▶ Recorded information
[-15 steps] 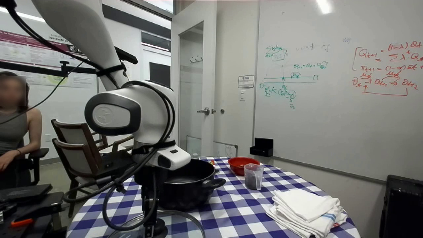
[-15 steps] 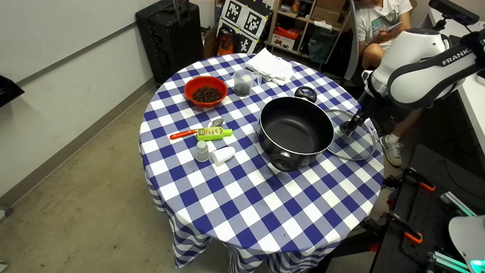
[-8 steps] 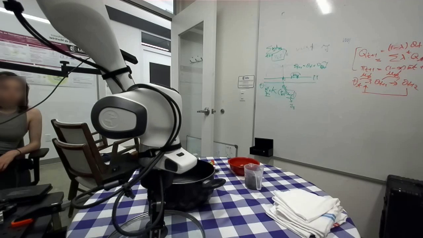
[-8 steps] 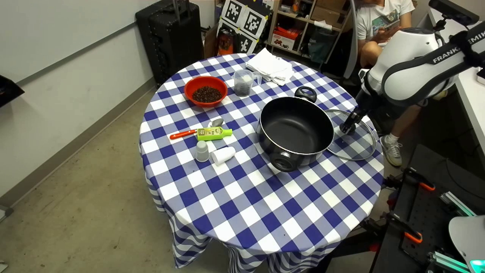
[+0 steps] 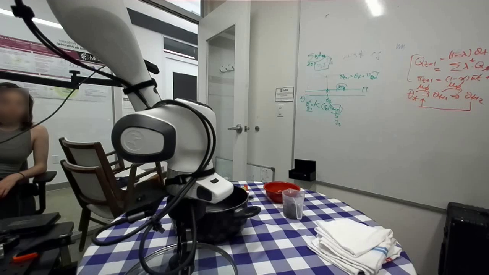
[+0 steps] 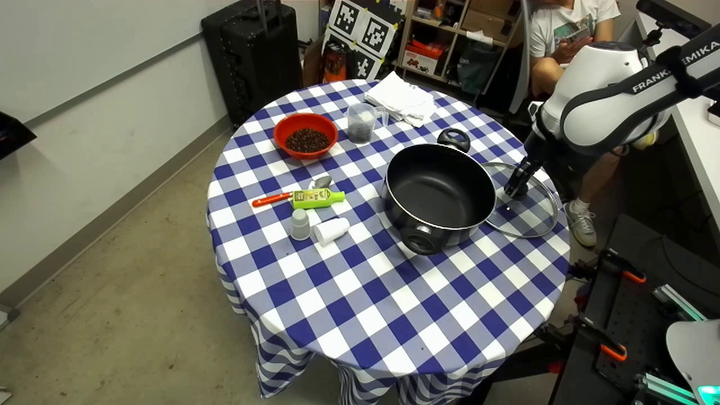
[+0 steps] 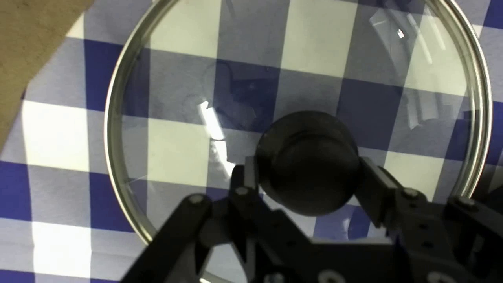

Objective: Put the glass lid on the black pot

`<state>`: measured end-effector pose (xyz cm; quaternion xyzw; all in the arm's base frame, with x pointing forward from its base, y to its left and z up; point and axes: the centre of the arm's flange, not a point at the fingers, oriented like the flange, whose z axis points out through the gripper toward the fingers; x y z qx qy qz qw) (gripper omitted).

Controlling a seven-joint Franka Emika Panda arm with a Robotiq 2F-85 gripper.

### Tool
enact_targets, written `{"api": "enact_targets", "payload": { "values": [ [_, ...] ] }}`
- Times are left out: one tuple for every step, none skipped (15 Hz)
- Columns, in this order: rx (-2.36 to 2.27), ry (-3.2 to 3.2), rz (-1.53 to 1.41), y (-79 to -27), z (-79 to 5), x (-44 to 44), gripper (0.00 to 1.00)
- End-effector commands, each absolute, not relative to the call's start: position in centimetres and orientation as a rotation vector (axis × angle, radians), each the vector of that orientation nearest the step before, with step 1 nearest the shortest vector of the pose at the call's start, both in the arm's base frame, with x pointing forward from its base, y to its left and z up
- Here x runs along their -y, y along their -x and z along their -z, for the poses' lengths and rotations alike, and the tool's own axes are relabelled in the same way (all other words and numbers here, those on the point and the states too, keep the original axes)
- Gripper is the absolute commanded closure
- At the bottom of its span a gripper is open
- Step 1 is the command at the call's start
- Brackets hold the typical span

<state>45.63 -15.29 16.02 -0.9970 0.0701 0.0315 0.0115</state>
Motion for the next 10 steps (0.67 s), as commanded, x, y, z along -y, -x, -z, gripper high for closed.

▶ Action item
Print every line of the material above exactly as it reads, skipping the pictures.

▶ Your solution
[-15 steps] 
[-15 steps] 
[-8 steps] 
[-8 steps] 
[+0 steps] 
[+0 steps] 
[+0 steps] 

Objective: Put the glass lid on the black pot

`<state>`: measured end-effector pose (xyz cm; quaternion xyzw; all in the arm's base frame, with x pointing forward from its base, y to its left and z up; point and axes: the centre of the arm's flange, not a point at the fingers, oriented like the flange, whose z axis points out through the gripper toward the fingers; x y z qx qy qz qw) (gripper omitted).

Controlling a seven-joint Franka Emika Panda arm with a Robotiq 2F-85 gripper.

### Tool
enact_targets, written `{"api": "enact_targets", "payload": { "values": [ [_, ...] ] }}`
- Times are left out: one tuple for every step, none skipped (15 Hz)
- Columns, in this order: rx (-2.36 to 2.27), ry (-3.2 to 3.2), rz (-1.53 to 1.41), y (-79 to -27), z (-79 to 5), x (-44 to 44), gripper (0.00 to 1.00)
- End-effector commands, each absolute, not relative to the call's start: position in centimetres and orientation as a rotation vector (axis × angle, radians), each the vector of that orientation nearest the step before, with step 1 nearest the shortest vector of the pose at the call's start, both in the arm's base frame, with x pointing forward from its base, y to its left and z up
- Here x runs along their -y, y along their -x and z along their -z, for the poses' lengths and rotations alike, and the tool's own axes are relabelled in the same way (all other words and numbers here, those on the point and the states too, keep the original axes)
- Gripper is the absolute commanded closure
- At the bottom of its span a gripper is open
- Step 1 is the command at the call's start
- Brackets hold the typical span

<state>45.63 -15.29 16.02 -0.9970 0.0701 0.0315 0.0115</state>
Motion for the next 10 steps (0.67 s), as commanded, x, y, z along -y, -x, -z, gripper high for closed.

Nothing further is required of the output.